PAINKILLER

BURIED SECRETS

  1/  Tortured Souls                             (PainKiller)                  1.52
  2/  One-Eyed Pessary                           (PainKiller)                  1.50
  3/  Trailmarker                                (PainKiller)                  0.03
  4/  Blackhole Dub                              (PainKiller)                  3.29
  5/  Buried Secrets                             (PainKiller,Broadrick,Green)  6.13
  6/  The Ladder                                 (PainKiller)                  0.22
  7/  Executioner                                (PainKiller)                  2.48
  8/  Black Chamber                              (PainKiller)                  2.28
  9/  Skinned                                    (PainKiller)                  0.54
  10/ The Toll                                   (PainKiller,Broadrick,Green)  6.25

          Recorded in August & October 1991 at Greenpoint Studio, Brooklyn, NY
          Recorded and mixed by Oz Fritz
          Assistant engineer: Imad Mansour
          Produced by PainKiller
          Mastered by Howie Weinberg
John Zorn: alto; Bill Laswell: bass; Mick Harris: drums, vocals; Justin Broadrick (Tracks 5,10): guitar, drum machine, vocals; G.C. Green (Tracks 5,10): bass.

          1992 - Earache (UK), MOSH 62 (12")
          1992 - Earache (UK), MOSH 62CD (CD)
          1992 - Relativity (USA), 88561-1108-2 (CD)
          1992 - Toys Factory (Japan), TFCK-88569 (CD)
          1998 - Earache (USA), MOSH 198 (CD)
Note: The 1998 re-release was one CD containing this release and Guts of a Virgin.



REVIEWS :

It was Opposite Day when Mick Harris, John Zorn and Bill Laswell named their little project Painkiller, because quite frankly, the noise and aural atrocities performed here are very much causing much agony.
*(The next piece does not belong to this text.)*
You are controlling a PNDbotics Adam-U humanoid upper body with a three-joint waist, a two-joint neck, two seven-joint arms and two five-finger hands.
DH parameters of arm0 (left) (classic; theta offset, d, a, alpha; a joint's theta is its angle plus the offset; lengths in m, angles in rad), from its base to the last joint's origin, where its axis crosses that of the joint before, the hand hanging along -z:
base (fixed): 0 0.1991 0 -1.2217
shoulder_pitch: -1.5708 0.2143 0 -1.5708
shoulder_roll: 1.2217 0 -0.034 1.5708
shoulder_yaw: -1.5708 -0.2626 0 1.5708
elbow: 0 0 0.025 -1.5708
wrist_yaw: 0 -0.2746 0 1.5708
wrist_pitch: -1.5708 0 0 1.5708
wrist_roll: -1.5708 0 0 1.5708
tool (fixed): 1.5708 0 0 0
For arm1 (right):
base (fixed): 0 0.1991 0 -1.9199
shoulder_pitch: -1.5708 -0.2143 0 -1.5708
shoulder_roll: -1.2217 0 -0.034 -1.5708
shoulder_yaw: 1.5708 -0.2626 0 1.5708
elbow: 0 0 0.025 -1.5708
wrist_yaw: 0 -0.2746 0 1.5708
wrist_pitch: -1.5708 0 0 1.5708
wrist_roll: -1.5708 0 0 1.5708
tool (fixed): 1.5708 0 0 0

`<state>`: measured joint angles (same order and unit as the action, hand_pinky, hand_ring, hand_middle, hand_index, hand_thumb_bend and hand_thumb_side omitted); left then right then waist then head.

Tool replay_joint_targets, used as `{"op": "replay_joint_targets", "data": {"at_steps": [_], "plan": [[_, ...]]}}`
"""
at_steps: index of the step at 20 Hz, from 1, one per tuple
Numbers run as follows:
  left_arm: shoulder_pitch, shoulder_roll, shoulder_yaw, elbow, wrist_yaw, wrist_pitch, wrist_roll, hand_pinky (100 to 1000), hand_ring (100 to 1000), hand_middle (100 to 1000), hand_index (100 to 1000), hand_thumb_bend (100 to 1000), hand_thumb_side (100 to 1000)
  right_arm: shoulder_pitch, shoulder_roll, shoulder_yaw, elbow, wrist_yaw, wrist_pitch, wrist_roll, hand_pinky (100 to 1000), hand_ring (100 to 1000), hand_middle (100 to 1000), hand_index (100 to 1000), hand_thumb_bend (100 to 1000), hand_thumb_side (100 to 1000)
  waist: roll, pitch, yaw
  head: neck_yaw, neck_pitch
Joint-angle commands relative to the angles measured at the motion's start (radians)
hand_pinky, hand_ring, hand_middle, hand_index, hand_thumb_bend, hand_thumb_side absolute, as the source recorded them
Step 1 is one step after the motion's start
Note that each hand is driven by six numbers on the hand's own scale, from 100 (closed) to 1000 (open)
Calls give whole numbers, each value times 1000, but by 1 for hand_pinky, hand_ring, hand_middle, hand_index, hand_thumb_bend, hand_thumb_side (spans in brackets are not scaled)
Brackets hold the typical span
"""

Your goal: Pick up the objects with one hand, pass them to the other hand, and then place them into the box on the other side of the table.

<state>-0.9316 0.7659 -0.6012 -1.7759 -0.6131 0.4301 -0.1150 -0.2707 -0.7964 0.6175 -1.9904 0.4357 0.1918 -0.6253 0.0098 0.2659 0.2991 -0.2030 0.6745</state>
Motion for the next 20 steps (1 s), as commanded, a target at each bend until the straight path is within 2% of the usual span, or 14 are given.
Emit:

I've never quite been able to completely stand John Zorn's squacking saxophone. While he is able to occasionally create some interesting sounds, much of the screeching and unrestrained noise comes across as tired and annoying. Meanwhile, Laswell and Harris create a varied barrage of backing sounds, anywhere from dub (which works remarkably well) to all out punk fest to blast beat destruction. Add some shouts, subtract song structure and you get a half hour of quite intolerable noise. Is there a point to this? Was it fun for the musician's to create? Undoubtedly. But be sure you are of the highest tolerance for unbearable noises in the guise of normal instruments before you bother with Painkiller.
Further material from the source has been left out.